WHAT YOU WILL DO ::
Output the whole listing exactly, with no pictures.

DATASET CONTENT ::
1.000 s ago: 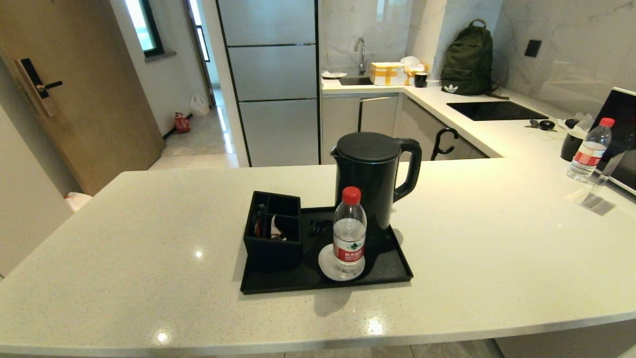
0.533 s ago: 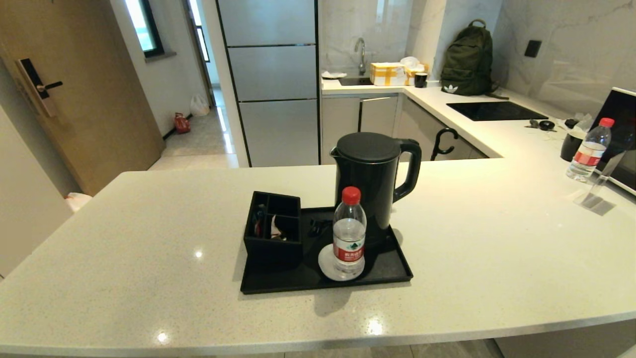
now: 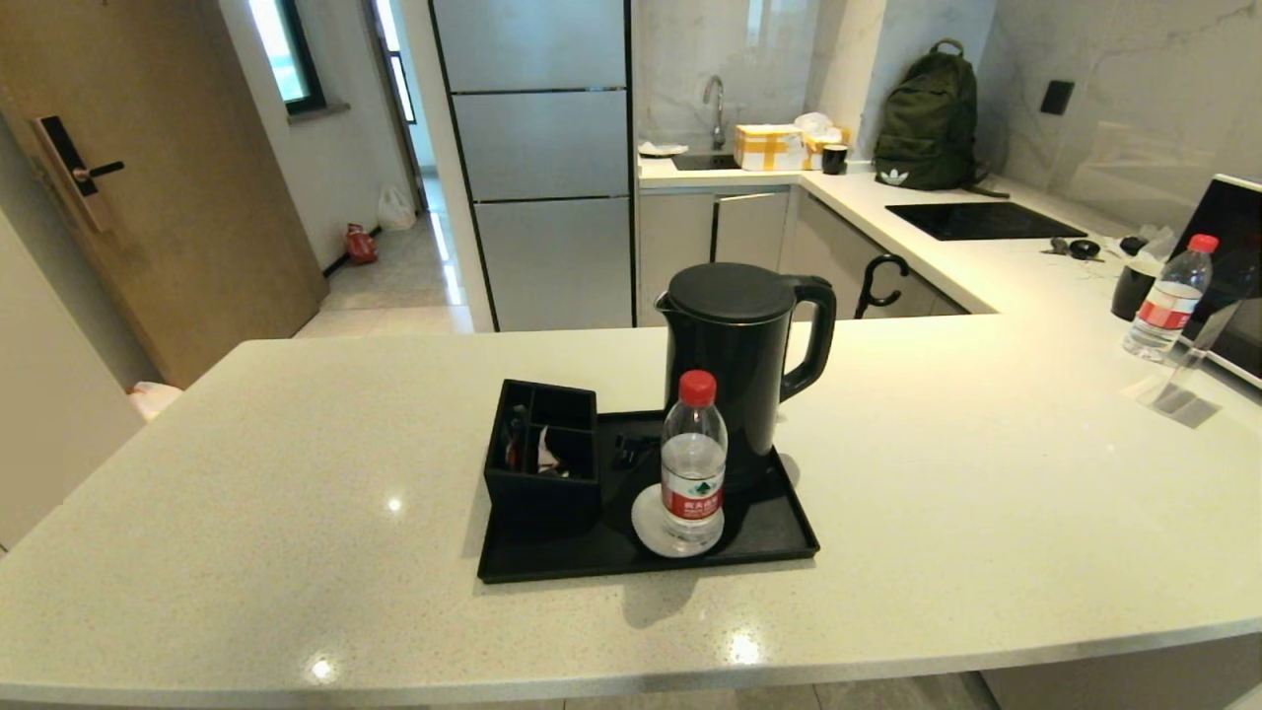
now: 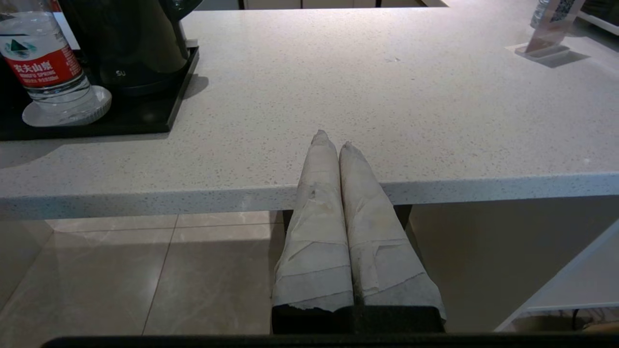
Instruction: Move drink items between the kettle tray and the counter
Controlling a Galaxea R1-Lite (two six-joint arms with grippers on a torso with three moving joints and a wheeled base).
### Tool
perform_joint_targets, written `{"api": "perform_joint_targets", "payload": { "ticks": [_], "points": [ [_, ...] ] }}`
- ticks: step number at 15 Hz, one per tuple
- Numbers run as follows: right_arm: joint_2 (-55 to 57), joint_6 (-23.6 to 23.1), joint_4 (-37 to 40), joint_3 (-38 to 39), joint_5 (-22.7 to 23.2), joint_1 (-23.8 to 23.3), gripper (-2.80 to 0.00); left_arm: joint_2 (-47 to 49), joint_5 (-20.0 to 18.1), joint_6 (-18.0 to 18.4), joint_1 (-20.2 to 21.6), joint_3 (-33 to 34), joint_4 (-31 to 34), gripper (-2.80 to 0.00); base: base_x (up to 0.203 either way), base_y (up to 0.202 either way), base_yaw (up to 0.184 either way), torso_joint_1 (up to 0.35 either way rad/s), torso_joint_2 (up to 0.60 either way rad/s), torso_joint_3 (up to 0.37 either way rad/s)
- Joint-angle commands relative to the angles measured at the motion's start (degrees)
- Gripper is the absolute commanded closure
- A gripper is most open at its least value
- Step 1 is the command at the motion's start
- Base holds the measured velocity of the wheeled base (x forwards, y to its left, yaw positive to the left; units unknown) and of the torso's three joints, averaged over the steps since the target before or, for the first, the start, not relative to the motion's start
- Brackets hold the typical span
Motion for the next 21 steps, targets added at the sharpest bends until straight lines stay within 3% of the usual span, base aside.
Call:
{"api": "perform_joint_targets", "payload": {
  "ticks": [1,3,6,7,8,10,12,13,17,21],
  "points": [
    [0.1,0.0,0.0,-0.1,0.0,0.0,0.0,-2.5,1.1,-0.6,0.0,9.6,-12.4,0.0,0.0,0.0,0.0,0.0,0.0,0.0],
    [0.1,0.0,0.0,-0.1,0.0,0.0,0.0,-2.4,2.6,-1.1,0.0,15.9,-25.0,0.0,0.0,0.0,0.0,0.0,0.0,0.0],
    [0.1,0.1,0.1,-0.1,0.0,0.0,0.0,-2.4,3.8,-0.2,0.0,35.8,-52.6,0.0,0.0,0.0,0.0,0.0,0.0,0.0],
    [0.1,0.1,0.1,-0.1,0.0,0.0,0.0,-2.4,4.1,0.2,0.0,40.7,-61.7,0.0,0.0,0.0,0.0,0.0,0.0,0.0],
    [0.1,0.1,0.1,-0.1,0.0,0.0,0.0,-2.4,4.4,0.7,0.0,43.1,-66.7,0.0,0.0,0.0,0.0,0.0,0.0,0.0],
    [0.1,0.0,0.0,-0.1,0.0,0.0,0.0,-2.4,4.6,1.5,0.0,43.3,-66.7,0.0,0.0,0.0,0.0,0.0,0.0,0.0],
    [0.1,0.0,0.0,-0.1,0.0,0.0,0.0,-2.4,4.6,6.8,0.0,42.7,-56.3,0.0,0.0,0.0,0.0,0.0,0.0,0.0],
    [0.1,0.1,0.0,-0.1,0.0,0.0,0.0,-2.4,4.5,7.8,0.0,42.6,-55.3,0.0,0.0,0.0,0.0,0.0,0.0,0.0],
    [0.1,0.0,0.1,-0.1,0.0,0.0,0.0,-2.4,5.3,4.6,0.0,42.6,-55.4,0.0,0.0,0.0,0.0,0.0,0.0,0.0],
    [0.1,0.0,0.0,-0.1,0.0,0.0,0.0,-2.4,5.4,4.2,0.0,42.6,-55.5,0.0,0.0,0.0,0.0,0.0,0.0,0.0]
  ]
}}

ANSWER AREA ::
1.000 s ago: 
0.533 s ago: 
now: 
now: 
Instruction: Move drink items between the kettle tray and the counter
Controlling a Galaxea R1-Lite (two six-joint arms with grippers on a torso with three moving joints and a wheeled base).
### Tool
perform_joint_targets, written `{"api": "perform_joint_targets", "payload": { "ticks": [_], "points": [ [_, ...] ] }}`
- ticks: step number at 15 Hz, one per tuple
- Numbers run as follows: right_arm: joint_2 (-55 to 57), joint_6 (-23.6 to 23.1), joint_4 (-37 to 40), joint_3 (-38 to 39), joint_5 (-22.7 to 23.2), joint_1 (-23.8 to 23.3), gripper (-2.80 to 0.00); left_arm: joint_2 (-47 to 49), joint_5 (-20.0 to 18.1), joint_6 (-18.0 to 18.4), joint_1 (-20.2 to 21.6), joint_3 (-33 to 34), joint_4 (-31 to 34), gripper (-2.80 to 0.00); base: base_x (up to 0.203 either way), base_y (up to 0.202 either way), base_yaw (up to 0.184 either way), torso_joint_1 (up to 0.35 either way rad/s), torso_joint_2 (up to 0.60 either way rad/s), torso_joint_3 (up to 0.37 either way rad/s)
- Joint-angle commands relative to the angles measured at the motion's start (degrees)
- Gripper is the absolute commanded closure
- A gripper is most open at its least value
- Step 1 is the command at the motion's start
- Base holds the measured velocity of the wheeled base (x forwards, y to its left, yaw positive to the left; units unknown) and of the torso's three joints, averaged over the steps since the target before or, for the first, the start, not relative to the motion's start
- Brackets hold the typical span
Motion for the next 21 steps, targets added at the sharpest bends until straight lines stay within 3% of the usual span, base aside.
Call:
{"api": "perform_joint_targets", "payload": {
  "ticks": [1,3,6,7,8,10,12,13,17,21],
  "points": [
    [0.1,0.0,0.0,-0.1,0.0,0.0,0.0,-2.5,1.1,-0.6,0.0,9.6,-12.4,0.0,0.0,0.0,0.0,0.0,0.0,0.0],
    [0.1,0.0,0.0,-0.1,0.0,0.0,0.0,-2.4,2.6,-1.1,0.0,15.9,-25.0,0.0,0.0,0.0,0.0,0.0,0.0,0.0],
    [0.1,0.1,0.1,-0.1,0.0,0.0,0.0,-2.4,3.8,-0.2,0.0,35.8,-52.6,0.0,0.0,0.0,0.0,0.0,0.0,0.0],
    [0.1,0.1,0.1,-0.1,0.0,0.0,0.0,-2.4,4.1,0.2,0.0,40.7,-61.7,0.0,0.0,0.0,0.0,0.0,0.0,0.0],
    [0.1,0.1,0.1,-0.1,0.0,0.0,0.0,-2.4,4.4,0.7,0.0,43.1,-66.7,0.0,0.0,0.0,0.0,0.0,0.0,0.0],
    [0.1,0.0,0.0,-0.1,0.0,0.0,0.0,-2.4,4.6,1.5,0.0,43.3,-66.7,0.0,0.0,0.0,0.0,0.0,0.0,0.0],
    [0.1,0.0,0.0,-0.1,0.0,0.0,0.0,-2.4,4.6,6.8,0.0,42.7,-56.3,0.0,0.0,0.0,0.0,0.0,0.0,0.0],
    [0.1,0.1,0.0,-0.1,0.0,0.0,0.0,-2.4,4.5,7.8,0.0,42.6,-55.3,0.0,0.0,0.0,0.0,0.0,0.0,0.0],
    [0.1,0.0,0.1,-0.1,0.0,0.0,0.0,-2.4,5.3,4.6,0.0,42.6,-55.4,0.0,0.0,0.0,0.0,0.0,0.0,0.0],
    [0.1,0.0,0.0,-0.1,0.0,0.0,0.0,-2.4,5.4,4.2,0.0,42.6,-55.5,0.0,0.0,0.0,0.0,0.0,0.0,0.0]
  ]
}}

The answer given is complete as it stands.